#### WHAT THE EXERCISE ASKS
Each line of the data below from the one holding "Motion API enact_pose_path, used" to the one holding "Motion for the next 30", inclusive, is to be reproduced exactly; no other line belongs in the answer.

#### DATA FOR THIS TASK
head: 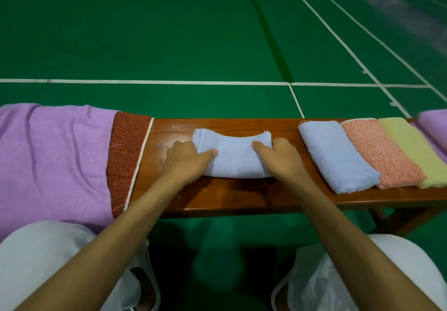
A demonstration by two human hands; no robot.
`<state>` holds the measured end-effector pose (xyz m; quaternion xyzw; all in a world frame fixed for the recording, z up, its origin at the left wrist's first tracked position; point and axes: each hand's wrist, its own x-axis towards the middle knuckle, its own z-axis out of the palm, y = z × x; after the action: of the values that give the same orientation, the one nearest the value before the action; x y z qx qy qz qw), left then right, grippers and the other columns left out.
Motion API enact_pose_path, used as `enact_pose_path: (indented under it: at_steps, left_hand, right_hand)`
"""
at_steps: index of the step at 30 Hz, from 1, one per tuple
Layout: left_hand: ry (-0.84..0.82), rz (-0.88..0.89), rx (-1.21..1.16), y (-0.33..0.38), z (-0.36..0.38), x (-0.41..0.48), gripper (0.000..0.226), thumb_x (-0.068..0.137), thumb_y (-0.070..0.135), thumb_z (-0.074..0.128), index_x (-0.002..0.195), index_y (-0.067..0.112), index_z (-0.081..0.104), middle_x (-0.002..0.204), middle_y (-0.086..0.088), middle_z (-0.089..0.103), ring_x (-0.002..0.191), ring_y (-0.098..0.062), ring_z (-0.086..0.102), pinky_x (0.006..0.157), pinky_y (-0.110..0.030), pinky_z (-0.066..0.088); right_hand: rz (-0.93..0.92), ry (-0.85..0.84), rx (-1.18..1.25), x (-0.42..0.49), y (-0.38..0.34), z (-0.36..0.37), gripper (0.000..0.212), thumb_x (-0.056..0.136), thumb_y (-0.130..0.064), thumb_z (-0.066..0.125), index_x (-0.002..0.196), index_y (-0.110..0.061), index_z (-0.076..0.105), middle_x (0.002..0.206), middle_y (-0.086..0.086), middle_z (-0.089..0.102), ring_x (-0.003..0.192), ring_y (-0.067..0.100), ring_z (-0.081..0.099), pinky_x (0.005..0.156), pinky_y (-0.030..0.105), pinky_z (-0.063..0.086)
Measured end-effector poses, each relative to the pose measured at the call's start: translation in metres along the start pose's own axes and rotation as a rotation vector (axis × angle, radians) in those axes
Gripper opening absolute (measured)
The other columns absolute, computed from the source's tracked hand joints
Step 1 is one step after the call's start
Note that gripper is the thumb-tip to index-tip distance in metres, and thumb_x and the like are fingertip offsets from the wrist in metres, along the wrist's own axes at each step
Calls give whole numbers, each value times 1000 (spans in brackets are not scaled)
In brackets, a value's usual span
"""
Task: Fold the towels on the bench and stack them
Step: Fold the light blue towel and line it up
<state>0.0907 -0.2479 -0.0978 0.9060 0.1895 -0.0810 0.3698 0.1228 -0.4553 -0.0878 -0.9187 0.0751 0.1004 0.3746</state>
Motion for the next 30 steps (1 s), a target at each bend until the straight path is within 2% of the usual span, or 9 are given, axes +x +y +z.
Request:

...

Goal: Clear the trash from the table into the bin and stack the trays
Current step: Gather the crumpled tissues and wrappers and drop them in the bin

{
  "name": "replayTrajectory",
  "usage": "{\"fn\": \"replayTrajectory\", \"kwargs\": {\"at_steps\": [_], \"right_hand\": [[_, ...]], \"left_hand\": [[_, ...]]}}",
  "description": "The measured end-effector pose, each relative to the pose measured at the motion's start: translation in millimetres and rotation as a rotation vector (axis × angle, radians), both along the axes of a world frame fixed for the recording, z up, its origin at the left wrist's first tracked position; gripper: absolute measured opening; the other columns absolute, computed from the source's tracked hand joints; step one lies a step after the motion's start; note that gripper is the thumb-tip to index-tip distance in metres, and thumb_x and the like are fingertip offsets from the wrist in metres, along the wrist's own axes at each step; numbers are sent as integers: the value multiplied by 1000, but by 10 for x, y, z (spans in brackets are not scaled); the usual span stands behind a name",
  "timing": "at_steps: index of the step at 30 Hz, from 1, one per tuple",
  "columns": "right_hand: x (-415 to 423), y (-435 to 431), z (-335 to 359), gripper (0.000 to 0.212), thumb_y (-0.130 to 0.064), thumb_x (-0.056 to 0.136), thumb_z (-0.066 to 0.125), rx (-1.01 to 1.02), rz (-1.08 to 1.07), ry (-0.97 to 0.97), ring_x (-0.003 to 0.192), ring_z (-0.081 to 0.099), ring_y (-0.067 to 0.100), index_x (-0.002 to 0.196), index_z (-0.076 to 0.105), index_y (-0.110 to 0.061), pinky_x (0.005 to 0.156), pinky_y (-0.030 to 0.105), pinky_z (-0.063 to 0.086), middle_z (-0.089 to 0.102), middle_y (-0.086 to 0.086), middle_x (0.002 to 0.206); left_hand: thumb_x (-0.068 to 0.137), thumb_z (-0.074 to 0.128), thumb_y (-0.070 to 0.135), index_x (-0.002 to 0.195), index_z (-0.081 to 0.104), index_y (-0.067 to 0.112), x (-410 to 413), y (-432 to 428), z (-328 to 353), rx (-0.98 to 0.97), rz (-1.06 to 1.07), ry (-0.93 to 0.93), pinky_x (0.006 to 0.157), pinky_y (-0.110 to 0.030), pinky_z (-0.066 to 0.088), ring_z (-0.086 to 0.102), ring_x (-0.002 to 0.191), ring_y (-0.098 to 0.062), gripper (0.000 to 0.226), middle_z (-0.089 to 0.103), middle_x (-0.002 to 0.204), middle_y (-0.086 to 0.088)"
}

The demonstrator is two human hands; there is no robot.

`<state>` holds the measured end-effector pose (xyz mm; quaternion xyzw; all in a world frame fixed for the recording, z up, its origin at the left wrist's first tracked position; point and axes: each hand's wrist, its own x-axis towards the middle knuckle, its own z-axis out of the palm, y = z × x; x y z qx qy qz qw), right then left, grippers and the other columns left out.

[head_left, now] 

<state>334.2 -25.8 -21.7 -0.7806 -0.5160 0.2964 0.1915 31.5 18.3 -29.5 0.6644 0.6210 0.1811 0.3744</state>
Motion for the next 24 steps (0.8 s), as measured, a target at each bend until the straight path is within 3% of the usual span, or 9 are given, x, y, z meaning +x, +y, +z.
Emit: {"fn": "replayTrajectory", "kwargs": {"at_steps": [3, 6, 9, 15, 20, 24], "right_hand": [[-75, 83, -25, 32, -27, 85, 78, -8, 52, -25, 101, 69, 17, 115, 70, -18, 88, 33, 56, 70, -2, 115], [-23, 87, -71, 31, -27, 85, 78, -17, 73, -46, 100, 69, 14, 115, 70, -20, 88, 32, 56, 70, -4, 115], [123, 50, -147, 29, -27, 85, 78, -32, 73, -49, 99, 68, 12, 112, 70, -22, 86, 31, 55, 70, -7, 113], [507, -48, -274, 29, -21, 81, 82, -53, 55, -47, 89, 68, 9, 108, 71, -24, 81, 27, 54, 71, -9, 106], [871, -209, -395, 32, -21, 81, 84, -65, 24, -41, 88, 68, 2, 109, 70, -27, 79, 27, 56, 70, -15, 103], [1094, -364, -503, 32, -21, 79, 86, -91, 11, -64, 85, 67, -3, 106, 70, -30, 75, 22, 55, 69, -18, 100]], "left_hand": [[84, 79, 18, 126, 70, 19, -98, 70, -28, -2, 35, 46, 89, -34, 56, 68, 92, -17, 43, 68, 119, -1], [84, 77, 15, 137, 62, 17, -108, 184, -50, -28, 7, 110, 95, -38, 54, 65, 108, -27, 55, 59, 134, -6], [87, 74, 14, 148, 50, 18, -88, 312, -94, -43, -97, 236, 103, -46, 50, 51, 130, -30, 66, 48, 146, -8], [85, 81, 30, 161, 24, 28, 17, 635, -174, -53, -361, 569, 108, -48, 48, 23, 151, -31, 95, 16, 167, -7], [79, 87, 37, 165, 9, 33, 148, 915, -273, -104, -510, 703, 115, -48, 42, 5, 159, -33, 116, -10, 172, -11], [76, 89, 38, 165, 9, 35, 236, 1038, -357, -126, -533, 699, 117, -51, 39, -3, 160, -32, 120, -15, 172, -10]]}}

#### OUTPUT FOR THIS TASK
Motion API enact_pose_path, used as `enact_pose_path: (indented under it: at_steps, left_hand, right_hand)`
"""
at_steps: index of the step at 30 Hz, from 1, one per tuple
Layout: left_hand: ry (-0.84..0.82), rz (-0.88..0.89), rx (-1.21..1.16), y (-0.33..0.38), z (-0.36..0.38), x (-0.41..0.48), gripper (0.000..0.226), thumb_x (-0.068..0.137), thumb_y (-0.070..0.135), thumb_z (-0.074..0.128), index_x (-0.002..0.195), index_y (-0.067..0.112), index_z (-0.081..0.104), middle_x (-0.002..0.204), middle_y (-0.086..0.088), middle_z (-0.089..0.103), ring_x (-0.002..0.191), ring_y (-0.098..0.062), ring_z (-0.086..0.102), pinky_x (0.006..0.157), pinky_y (-0.110..0.030), pinky_z (-0.066..0.088); right_hand: rz (-0.93..0.92), ry (-0.85..0.84), rx (-1.18..1.25), x (-0.42..0.49), y (-0.38..0.34), z (-0.36..0.37), gripper (0.000..0.212), thumb_x (-0.056..0.136), thumb_y (-0.130..0.064), thumb_z (-0.066..0.125), index_x (-0.002..0.196), index_y (-0.110..0.061), index_z (-0.076..0.105), middle_x (0.002..0.206), middle_y (-0.086..0.086), middle_z (-0.089..0.102), ring_x (-0.003..0.192), ring_y (-0.067..0.100), ring_z (-0.081..0.099), pinky_x (0.005..0.156), pinky_y (-0.030..0.105), pinky_z (-0.063..0.086)
Measured end-effector poses, each relative to the pose measured at the call's start: translation in metres along the start pose's own axes and rotation as a rotation vector (axis × angle, radians) in those axes
Gripper opening absolute (measured)
The other columns absolute, computed from the source's tracked hand joints
Step 1 is one step after the call's start
Note that gripper is the thumb-tip to index-tip distance in metres, and thumb_x and the like are fingertip offsets from the wrist in metres, along the wrist's own axes at each step
Calls give whole numbers, each value times 1000 (spans in brackets are not scaled)
In brackets, a value's usual span
"""
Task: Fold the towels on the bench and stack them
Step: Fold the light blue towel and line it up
<state>0.0907 -0.2479 -0.0978 0.9060 0.1895 -0.0810 0.3698 0.1228 -0.4553 -0.0878 -0.9187 0.0751 0.1004 0.3746</state>
Motion for the next 30 steps (1 s), a target at each bend until the straight path is within 2% of the usual span, or 9 are given, axes +x +y +z.

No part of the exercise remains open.